His thoughts grew stronger, and drifted into the song,—
"Over the lofty mountains."
Words had never flowed so readily as now, nor had they ever blended so surely into verse,—they almost seemed like girls sitting around on a hill. He had a scrap of paper about him and placing it on his knee, he wrote. When the song was complete, he arose, like one who was released, felt that he could not see people, and took the forest road home, although he knew that the night, too, would be needed for this. The first time he sat down to rest on the way, he felt for the song, that he might sing it aloud as he went along, and let it be borne all over the parish; but he found he had left it in the place where it was written.
One of the girls went up the hill to look for him, did not find him, but found his song.
CHAPTER X.
To talk with the mother was more easily thought than done.
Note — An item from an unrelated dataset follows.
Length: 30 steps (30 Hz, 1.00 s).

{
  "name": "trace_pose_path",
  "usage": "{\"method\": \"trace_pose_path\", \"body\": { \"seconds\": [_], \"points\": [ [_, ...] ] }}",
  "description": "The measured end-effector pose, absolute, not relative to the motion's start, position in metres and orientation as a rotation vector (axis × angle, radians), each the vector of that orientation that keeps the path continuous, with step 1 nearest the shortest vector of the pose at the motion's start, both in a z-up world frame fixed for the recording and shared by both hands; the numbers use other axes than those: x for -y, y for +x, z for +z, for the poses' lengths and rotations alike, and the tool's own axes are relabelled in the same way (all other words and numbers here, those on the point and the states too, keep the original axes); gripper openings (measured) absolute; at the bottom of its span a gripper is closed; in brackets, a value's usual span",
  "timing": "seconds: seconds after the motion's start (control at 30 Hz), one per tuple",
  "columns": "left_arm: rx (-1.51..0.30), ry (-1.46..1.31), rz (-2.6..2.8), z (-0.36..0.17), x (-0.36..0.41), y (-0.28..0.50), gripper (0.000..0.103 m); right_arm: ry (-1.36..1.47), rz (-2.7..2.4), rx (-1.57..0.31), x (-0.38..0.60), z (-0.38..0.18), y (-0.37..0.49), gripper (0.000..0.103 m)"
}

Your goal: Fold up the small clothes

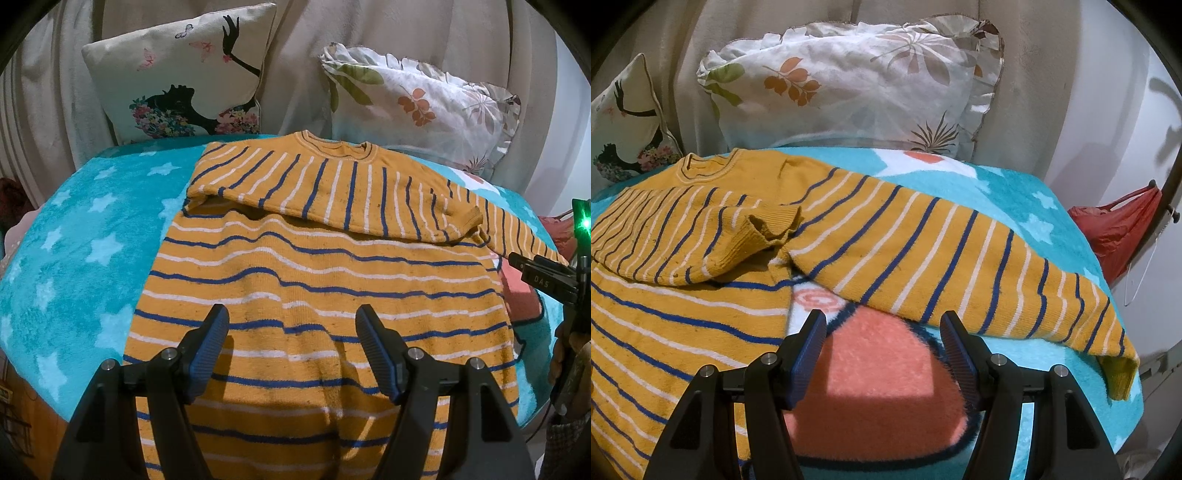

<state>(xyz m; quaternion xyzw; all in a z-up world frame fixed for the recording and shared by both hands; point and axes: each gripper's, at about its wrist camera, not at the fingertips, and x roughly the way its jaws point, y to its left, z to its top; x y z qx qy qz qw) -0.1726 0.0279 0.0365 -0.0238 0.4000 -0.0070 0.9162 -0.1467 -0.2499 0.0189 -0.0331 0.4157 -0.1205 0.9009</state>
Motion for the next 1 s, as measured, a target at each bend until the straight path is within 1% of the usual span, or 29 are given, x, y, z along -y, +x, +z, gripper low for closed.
{"method": "trace_pose_path", "body": {
  "seconds": [0.2,0.27,0.37,0.47,0.7,0.83,1.0],
  "points": [
    [-0.826,-0.05,-0.016,0.033,-0.028,-0.172,0.07,-0.026,-0.235,-0.872,0.261,0.018,-0.15,0.069],
    [-0.822,-0.054,-0.016,0.033,-0.03,-0.173,0.07,0.055,-0.241,-0.874,0.285,0.02,-0.157,0.069],
    [-0.816,-0.066,-0.007,0.033,-0.036,-0.173,0.074,0.186,-0.272,-0.88,0.328,0.019,-0.17,0.069],
    [-0.815,-0.077,-0.005,0.033,-0.041,-0.172,0.074,0.36,-0.313,-0.873,0.383,0.015,-0.194,0.069],
    [-0.818,-0.074,-0.019,0.031,-0.038,-0.172,0.074,0.598,-0.417,-0.788,0.461,0.01,-0.247,0.07],
    [-0.816,-0.068,-0.022,0.032,-0.036,-0.173,0.074,0.728,-0.385,-0.702,0.48,0.007,-0.252,0.075],
    [-0.802,-0.087,-0.011,0.036,-0.045,-0.176,0.074,0.828,-0.388,-0.629,0.497,0.004,-0.242,0.076]
  ]
}}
Arne alluded to Kristian and the letter that never came; but the mother went away from him, and for whole days after he thought her eyes looked red. He had also another indication of her feelings, and that was that she prepared unusually good meals for him.
He had to go up in the woods to fetch an armful of fuel one day; the road led through the forest, and just where he was to do his chopping was the place where people went to pick whortleberries in the autumn. He had put down his axe in order to take off his jacket, and was just about beginning, when two girls came walking along with berry pails. It was his wont to hide himself rather than meet girls, and so he did now.
"O dear, O dear! What a lot of berries! Eli, Eli!"